# EXERCISE
Word for word, repeat each record that follows.

# GIVEN RECORDS
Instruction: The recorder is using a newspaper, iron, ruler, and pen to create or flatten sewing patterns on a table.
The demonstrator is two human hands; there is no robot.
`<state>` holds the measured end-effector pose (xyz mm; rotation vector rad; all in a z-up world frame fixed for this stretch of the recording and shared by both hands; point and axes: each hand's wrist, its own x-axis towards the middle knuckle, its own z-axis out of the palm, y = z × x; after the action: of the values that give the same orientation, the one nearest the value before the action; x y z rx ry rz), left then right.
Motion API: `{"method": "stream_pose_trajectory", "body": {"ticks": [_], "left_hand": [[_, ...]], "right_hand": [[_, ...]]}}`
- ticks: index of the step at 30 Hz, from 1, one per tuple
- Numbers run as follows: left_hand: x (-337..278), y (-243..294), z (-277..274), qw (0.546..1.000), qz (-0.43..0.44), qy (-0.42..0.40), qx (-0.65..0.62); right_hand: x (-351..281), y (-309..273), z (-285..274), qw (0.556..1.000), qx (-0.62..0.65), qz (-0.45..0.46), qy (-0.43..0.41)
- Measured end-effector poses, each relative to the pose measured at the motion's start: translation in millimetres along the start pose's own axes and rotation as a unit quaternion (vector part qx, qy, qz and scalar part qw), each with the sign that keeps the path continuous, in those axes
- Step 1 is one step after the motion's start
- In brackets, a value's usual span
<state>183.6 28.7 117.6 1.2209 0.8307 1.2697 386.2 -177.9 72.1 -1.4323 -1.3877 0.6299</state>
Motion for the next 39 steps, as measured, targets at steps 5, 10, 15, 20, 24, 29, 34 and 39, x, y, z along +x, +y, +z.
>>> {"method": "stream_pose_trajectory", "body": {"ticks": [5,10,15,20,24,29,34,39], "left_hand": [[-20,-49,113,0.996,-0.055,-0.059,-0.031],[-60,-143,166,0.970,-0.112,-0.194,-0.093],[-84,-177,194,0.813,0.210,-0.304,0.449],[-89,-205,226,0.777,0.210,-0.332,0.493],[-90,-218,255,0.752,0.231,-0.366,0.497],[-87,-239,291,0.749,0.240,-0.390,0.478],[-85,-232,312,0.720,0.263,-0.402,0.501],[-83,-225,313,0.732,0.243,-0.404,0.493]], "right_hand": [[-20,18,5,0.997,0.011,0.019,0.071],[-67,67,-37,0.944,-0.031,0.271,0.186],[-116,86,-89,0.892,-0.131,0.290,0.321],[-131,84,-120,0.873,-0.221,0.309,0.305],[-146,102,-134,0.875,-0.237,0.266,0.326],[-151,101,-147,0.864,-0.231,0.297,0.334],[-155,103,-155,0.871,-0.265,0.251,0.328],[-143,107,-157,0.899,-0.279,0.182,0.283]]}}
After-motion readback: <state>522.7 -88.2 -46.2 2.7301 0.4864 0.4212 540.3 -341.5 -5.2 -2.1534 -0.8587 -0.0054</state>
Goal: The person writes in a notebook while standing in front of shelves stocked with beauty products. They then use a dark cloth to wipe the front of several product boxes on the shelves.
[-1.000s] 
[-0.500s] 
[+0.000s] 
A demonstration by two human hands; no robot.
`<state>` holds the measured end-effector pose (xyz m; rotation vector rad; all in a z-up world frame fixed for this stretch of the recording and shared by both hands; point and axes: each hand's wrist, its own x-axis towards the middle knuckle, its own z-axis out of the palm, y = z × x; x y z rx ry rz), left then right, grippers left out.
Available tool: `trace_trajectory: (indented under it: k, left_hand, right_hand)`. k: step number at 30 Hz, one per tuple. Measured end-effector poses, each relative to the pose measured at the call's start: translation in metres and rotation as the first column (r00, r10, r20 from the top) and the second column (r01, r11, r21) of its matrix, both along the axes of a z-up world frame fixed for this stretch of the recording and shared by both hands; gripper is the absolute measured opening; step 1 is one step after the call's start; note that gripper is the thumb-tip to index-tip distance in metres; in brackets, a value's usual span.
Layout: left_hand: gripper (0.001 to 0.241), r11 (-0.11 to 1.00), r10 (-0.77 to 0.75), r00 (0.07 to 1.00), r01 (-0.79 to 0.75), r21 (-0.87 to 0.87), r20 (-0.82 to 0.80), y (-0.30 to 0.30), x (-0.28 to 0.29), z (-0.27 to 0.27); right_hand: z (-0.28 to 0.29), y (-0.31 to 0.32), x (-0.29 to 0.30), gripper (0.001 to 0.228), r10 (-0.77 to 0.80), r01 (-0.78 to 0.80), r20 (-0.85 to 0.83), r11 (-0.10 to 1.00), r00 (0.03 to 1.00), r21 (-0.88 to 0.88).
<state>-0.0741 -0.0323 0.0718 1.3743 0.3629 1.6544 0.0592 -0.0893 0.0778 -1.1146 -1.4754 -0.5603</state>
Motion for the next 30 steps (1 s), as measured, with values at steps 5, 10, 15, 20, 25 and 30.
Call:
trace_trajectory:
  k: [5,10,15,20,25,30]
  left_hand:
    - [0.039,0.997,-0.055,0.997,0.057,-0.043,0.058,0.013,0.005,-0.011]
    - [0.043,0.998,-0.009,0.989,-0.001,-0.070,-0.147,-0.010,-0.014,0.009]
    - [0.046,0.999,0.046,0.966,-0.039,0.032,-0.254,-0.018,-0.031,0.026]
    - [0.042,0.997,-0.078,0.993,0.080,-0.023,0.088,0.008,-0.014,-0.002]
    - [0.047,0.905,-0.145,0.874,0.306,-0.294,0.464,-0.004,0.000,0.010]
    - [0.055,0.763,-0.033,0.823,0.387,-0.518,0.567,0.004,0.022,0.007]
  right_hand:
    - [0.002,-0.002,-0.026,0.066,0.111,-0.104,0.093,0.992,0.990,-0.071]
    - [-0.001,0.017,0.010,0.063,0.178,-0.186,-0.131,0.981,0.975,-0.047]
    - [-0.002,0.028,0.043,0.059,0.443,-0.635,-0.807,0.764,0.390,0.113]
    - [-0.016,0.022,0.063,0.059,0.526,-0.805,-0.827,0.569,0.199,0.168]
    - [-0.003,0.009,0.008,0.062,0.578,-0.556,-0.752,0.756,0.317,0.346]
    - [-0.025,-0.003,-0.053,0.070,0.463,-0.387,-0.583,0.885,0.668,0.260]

# RESPONSE TO THE EXERCISE
Instruction: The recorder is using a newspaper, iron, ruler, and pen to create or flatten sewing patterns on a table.
The demonstrator is two human hands; there is no robot.
`<state>` holds the measured end-effector pose (xyz mm; rotation vector rad; all in a z-up world frame fixed for this stretch of the recording and shared by both hands; point and axes: each hand's wrist, its own x-axis towards the middle knuckle, its own z-axis out of the palm, y = z × x; after the action: of the values that give the same orientation, the one nearest the value before the action; x y z rx ry rz), left then right.
Motion API: `{"method": "stream_pose_trajectory", "body": {"ticks": [_], "left_hand": [[_, ...]], "right_hand": [[_, ...]]}}`
- ticks: index of the step at 30 Hz, from 1, one per tuple
- Numbers run as follows: left_hand: x (-337..278), y (-243..294), z (-277..274), qw (0.546..1.000), qz (-0.43..0.44), qy (-0.42..0.40), qx (-0.65..0.62); right_hand: x (-351..281), y (-309..273), z (-285..274), qw (0.556..1.000), qx (-0.62..0.65), qz (-0.45..0.46), qy (-0.43..0.41)
- Measured end-effector poses, each relative to the pose measured at the motion's start: translation in millimetres along the start pose's own axes and rotation as a unit quaternion (vector part qx, qy, qz and scalar part qw), each with the sign that keeps the path continuous, in those axes
- Step 1 is one step after the motion's start
- In brackets, a value's usual span
<state>183.6 28.7 117.6 1.2209 0.8307 1.2697 386.2 -177.9 72.1 -1.4323 -1.3877 0.6299</state>
Motion for the next 39 steps, as measured, targets at steps 5, 10, 15, 20, 24, 29, 34 and 39, x, y, z along +x, +y, +z.
>>> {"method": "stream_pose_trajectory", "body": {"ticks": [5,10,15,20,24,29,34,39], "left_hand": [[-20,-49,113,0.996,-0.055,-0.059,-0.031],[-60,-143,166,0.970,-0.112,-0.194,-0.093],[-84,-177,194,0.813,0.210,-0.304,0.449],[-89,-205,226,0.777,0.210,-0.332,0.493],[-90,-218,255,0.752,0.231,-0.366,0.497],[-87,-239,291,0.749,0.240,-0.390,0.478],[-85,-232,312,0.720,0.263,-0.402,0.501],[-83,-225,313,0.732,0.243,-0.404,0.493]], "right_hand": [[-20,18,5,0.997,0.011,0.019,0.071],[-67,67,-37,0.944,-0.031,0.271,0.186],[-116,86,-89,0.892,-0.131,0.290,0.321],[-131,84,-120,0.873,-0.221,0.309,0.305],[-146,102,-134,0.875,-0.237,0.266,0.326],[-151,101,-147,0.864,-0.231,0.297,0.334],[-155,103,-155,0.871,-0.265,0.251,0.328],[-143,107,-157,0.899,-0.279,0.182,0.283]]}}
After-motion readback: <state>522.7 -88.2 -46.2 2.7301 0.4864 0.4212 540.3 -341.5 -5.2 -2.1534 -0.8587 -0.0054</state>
Goal: The person writes in a notebook while standing in front of shelves stocked with beauty products. They then use a dark cloth to wipe the front of several product boxes on the shelves.
[-1.000s] 
[-0.500s] 
[+0.000s] 
A demonstration by two human hands; no robot.
`<state>` holds the measured end-effector pose (xyz m; rotation vector rad; all in a z-up world frame fixed for this stretch of the recording and shared by both hands; point and axes: each hand's wrist, its own x-axis towards the middle knuckle, its own z-axis out of the palm, y = z × x; x y z rx ry rz), left then right, grippers left out.
Available tool: `trace_trajectory: (indented under it: k, left_hand, right_hand)`. k: step number at 30 Hz, one per tuple. Measured end-effector poses, each relative to the pose measured at the call's start: translation in metres and rotation as the first column (r00, r10, r20 from the top) and the second column (r01, r11, r21) of its matrix, both along the axes of a z-up world frame fixed for this stretch of the recording and shared by both hands; gripper is the absolute measured opening; step 1 is one step after the call's start; note that gripper is the thumb-tip to index-tip distance in metres; in brackets, a value's usual span.
Layout: left_hand: gripper (0.001 to 0.241), r11 (-0.11 to 1.00), r10 (-0.77 to 0.75), r00 (0.07 to 1.00), r01 (-0.79 to 0.75), r21 (-0.87 to 0.87), r20 (-0.82 to 0.80), y (-0.30 to 0.30), x (-0.28 to 0.29), z (-0.27 to 0.27); right_hand: z (-0.28 to 0.29), y (-0.31 to 0.32), x (-0.29 to 0.30), gripper (0.001 to 0.228), r10 (-0.77 to 0.80), r01 (-0.78 to 0.80), r20 (-0.85 to 0.83), r11 (-0.10 to 1.00), r00 (0.03 to 1.00), r21 (-0.88 to 0.88).
<state>-0.0741 -0.0323 0.0718 1.3743 0.3629 1.6544 0.0592 -0.0893 0.0778 -1.1146 -1.4754 -0.5603</state>
Motion for the next 30 steps (1 s), as measured, with values at steps 5, 10, 15, 20, 25 and 30.
Call:
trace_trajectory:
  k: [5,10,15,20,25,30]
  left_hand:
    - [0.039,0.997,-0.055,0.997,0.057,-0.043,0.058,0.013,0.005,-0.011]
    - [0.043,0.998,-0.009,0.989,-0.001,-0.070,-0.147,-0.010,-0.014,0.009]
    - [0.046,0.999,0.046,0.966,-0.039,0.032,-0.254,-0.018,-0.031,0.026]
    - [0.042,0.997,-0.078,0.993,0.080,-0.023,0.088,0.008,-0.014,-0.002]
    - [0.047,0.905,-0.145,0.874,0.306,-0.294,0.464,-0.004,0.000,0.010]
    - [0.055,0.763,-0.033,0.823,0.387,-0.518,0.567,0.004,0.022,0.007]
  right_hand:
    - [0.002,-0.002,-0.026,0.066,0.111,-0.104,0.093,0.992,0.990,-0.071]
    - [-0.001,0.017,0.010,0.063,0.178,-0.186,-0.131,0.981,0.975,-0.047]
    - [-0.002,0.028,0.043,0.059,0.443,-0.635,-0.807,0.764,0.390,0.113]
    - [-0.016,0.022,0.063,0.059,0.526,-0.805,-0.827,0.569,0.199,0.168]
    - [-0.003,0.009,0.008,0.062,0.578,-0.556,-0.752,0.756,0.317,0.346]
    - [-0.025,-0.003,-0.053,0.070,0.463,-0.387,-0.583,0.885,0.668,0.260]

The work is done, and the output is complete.